Practices of Collaboration in Early Modern Theatre: Authors, Printers, Playhouses, and Their Texts – 02-04 December 2021 Online conference – University of Passau, DE and University of Luxembourg, LUX.

This paper examines the less-known role of John Florio as active collaborator in theatre from the first period of his career as author of language lesson manuals, until his association with important literary patrons like the third Earl of Southampton and Queen Anne of Denmark. I clarify how Florio’s hybrid identity as translator and go-between gave him both the power to readapt Italian works, but it also exposed him to several dangers and criticism, leading him to work mainly as ghostwriter.
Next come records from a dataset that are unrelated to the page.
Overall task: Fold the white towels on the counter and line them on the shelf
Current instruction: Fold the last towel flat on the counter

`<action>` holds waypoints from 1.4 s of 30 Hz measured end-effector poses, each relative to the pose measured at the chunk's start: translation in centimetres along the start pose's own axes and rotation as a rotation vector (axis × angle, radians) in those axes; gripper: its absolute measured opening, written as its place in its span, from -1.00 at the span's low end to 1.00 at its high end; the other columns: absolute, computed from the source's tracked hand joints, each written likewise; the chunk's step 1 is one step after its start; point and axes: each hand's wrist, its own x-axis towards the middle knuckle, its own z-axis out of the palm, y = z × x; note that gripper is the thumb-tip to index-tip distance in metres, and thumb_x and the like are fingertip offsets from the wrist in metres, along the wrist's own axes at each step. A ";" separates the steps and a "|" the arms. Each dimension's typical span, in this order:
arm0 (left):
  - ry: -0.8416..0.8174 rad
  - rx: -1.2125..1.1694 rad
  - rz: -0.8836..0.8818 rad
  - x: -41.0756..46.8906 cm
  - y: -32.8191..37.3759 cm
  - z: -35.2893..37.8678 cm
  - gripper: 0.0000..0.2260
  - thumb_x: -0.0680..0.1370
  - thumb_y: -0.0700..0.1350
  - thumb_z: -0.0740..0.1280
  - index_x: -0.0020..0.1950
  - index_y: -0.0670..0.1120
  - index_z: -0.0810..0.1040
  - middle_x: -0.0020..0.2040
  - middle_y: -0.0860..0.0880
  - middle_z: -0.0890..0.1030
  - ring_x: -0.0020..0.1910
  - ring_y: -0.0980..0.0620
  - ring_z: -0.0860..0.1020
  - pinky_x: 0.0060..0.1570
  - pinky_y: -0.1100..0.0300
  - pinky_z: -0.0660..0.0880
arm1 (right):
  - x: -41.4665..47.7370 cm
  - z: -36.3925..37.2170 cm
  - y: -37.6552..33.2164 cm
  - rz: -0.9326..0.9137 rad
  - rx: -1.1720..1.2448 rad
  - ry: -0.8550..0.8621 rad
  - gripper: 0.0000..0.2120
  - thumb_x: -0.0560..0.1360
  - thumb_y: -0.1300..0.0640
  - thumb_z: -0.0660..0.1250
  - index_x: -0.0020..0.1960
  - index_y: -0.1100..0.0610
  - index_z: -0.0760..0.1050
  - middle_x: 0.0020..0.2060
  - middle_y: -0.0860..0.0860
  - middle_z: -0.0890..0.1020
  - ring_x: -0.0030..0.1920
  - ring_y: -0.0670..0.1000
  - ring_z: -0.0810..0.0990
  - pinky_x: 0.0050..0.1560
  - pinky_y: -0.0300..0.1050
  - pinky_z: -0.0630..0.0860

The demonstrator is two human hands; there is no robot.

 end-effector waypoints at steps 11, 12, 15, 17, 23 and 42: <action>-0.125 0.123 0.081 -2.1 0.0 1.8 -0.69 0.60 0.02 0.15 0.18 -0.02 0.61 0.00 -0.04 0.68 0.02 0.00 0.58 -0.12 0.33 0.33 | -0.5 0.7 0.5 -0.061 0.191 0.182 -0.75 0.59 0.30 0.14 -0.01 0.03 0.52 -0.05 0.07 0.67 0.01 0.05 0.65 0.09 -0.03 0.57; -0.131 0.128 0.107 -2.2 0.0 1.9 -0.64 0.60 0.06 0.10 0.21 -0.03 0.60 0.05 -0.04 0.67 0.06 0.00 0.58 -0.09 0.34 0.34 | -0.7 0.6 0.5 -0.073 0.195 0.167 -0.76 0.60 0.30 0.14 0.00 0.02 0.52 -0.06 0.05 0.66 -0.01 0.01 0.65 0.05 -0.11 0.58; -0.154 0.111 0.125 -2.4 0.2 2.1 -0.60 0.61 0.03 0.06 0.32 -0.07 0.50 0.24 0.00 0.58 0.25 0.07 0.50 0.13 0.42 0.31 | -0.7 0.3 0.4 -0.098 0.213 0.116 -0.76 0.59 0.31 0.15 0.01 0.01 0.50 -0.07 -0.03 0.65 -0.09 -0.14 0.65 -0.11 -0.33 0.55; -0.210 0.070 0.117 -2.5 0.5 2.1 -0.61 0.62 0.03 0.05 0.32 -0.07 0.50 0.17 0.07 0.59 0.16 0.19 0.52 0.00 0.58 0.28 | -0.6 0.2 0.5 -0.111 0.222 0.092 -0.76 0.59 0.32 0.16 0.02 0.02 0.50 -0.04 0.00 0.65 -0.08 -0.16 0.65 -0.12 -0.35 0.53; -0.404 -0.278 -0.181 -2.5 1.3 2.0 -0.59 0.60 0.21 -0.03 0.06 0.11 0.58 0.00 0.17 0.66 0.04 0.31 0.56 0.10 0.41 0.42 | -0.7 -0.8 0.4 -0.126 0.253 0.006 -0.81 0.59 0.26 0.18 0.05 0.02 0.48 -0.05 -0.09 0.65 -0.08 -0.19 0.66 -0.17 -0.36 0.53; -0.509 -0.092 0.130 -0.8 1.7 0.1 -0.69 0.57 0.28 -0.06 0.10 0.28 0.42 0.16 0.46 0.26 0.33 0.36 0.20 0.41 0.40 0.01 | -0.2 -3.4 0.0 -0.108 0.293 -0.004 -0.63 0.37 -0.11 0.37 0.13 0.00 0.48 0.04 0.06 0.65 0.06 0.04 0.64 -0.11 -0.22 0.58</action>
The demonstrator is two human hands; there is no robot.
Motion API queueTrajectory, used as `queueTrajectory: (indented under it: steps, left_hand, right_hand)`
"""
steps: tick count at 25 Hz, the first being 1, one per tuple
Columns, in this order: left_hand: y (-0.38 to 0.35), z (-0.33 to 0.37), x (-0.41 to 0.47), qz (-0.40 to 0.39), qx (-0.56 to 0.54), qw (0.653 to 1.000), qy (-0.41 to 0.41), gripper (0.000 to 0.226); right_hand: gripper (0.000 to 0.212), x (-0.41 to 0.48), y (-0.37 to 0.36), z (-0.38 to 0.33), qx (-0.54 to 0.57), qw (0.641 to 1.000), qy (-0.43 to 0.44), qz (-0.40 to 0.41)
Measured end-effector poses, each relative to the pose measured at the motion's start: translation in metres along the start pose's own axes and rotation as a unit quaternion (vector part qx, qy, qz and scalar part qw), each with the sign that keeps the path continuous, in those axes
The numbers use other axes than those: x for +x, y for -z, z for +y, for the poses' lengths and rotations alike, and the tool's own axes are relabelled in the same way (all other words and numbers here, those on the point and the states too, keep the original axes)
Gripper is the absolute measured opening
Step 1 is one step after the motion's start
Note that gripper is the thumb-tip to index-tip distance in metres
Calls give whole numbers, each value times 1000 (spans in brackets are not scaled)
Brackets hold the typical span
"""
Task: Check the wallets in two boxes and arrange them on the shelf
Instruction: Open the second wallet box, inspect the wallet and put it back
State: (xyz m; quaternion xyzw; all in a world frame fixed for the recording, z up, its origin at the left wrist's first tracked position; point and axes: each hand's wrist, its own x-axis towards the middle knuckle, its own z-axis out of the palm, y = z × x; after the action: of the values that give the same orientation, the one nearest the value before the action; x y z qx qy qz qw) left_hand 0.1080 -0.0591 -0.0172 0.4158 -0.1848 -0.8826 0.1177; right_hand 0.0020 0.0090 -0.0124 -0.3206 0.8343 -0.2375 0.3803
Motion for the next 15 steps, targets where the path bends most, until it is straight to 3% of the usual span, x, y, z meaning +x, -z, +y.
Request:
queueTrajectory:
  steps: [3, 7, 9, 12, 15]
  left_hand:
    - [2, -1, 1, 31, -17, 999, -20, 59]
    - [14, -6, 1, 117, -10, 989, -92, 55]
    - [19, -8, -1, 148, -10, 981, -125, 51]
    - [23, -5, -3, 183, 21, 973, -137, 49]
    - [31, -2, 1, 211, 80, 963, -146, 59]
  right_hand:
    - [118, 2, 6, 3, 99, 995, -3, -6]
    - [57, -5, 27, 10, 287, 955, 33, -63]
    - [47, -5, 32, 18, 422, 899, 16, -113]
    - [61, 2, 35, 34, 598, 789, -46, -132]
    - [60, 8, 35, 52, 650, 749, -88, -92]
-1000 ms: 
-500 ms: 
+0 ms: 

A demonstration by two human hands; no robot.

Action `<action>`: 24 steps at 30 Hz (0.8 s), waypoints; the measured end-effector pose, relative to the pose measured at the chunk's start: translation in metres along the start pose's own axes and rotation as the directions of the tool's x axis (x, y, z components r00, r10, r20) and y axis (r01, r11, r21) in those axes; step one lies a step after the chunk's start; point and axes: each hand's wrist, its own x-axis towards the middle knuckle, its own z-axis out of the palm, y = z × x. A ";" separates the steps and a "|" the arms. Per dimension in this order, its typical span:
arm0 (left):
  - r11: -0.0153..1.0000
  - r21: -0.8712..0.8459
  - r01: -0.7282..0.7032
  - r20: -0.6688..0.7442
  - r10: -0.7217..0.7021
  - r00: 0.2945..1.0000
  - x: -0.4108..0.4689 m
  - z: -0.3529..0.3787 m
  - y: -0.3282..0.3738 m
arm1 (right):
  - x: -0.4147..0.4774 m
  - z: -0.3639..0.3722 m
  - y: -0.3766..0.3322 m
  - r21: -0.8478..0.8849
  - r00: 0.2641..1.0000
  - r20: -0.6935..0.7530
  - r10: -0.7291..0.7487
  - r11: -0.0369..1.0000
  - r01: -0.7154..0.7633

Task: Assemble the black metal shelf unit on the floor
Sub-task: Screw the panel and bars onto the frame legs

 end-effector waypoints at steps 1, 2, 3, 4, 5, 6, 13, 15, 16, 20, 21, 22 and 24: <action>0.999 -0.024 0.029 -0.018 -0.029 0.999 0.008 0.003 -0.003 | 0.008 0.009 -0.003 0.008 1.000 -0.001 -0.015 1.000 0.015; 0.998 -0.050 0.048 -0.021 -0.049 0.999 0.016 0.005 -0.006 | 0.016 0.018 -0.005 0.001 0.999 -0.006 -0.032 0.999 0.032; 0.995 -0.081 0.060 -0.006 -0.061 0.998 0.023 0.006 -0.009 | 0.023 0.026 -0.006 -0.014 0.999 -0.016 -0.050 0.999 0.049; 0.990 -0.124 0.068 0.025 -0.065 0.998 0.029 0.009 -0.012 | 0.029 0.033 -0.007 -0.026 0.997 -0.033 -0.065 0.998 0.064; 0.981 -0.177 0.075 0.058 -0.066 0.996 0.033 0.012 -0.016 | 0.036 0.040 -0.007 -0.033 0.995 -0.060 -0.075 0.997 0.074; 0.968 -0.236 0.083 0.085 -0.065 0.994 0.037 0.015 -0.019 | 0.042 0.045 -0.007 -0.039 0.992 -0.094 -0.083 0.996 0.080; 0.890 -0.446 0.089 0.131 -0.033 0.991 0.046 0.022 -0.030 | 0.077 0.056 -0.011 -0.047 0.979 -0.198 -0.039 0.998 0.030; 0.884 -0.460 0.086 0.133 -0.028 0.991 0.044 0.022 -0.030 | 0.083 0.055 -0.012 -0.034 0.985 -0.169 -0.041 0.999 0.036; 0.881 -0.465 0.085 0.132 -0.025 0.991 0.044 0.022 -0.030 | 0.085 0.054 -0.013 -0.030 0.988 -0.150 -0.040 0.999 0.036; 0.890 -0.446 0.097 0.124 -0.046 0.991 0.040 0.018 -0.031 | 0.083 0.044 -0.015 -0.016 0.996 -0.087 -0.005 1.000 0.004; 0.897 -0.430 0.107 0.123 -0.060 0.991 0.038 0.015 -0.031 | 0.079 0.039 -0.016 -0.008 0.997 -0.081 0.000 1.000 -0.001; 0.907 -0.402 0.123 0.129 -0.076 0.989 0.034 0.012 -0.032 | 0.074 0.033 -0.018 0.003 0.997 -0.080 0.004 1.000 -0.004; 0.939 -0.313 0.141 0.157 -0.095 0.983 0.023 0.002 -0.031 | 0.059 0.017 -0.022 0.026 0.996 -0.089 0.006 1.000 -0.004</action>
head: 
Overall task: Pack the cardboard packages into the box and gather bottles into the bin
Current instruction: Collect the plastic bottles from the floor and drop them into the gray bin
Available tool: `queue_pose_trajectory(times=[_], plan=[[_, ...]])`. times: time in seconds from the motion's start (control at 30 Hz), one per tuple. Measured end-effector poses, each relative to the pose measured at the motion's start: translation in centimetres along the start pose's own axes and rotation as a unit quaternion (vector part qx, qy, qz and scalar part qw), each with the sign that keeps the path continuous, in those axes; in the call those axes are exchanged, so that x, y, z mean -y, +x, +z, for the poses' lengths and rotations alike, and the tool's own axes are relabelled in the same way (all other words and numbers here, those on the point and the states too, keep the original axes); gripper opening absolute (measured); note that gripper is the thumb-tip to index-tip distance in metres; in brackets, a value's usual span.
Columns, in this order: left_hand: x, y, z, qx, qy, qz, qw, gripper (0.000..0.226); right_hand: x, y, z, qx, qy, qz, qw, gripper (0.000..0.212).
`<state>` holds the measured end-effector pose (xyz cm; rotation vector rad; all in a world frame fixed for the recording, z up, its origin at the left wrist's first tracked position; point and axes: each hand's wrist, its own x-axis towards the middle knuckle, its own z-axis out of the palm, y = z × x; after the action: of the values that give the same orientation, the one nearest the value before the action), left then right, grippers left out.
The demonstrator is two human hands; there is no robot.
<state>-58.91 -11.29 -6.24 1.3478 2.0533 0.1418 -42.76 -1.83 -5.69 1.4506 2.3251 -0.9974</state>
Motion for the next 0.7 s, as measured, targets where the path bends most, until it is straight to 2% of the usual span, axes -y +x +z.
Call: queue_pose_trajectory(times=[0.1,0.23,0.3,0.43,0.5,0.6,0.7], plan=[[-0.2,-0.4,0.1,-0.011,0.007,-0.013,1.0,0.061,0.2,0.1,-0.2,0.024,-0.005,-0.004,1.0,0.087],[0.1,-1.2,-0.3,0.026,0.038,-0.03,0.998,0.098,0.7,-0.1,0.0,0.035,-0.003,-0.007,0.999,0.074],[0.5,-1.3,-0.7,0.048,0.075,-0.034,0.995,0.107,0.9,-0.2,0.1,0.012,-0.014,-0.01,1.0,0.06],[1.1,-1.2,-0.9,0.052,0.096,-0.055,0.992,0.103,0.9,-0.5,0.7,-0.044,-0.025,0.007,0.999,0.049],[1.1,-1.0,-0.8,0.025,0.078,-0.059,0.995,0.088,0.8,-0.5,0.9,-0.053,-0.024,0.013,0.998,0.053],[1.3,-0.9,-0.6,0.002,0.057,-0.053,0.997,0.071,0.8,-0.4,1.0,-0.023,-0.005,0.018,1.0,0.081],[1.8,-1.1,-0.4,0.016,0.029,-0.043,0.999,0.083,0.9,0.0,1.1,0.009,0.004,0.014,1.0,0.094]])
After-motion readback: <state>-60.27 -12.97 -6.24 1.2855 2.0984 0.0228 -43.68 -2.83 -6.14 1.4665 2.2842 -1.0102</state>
By examining different far-fetched interpretations concerning his presence in Shakespeare’s plays, this paper aims to demonstrate that the involvement of the Anglo-Italian is much more important than has hitherto been guessed. The method used is a stylistic-linguistic analysis of Love’s Labour’s Lost and the sources used in the play, which corroborates the hypothesis that Florio’s involvement in this work is the result of a collaboration between the two writers. This dissertation challenges both the role of Shakespeare as the icon of the solo creator, and that of John Florio as mere supplier of basic information about Italian folklore, presenting a new, much more interesting and intriguing picture of Shakespeare’s writing practice, which involved both translation and re-adaptation.


Giovanni Florio, known as John Florio, is recognised as the most important humanist in Renaissance's England.